■ **What is required**
Search the material below for the string "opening" and extract each line that has it.

■ **Data section**
════

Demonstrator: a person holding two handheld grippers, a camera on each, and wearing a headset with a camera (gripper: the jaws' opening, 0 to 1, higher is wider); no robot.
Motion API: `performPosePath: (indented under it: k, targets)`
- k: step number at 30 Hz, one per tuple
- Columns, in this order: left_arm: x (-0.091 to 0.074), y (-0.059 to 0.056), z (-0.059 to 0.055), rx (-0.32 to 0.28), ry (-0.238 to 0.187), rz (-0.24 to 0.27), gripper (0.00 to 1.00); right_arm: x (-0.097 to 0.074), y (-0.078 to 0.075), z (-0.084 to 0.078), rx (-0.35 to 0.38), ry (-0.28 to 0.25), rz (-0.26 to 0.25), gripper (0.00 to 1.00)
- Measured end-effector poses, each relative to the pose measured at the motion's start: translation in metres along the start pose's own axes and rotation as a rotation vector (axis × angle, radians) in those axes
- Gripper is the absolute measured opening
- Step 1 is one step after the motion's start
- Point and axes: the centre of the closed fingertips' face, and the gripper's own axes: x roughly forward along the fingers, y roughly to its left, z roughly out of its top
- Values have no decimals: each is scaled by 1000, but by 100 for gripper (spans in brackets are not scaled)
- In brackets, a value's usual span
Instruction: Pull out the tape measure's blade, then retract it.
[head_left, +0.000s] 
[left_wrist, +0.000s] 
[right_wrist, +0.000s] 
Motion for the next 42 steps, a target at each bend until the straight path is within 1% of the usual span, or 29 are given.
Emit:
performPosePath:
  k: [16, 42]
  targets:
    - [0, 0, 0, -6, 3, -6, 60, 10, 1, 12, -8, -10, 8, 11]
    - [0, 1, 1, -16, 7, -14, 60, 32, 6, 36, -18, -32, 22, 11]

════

■ **Response to the exercise**
Demonstrator: a person holding two handheld grippers, a camera on each, and wearing a headset with a camera (gripper: the jaws' opening, 0 to 1, higher is wider); no robot.
- Gripper is the absolute measured opening

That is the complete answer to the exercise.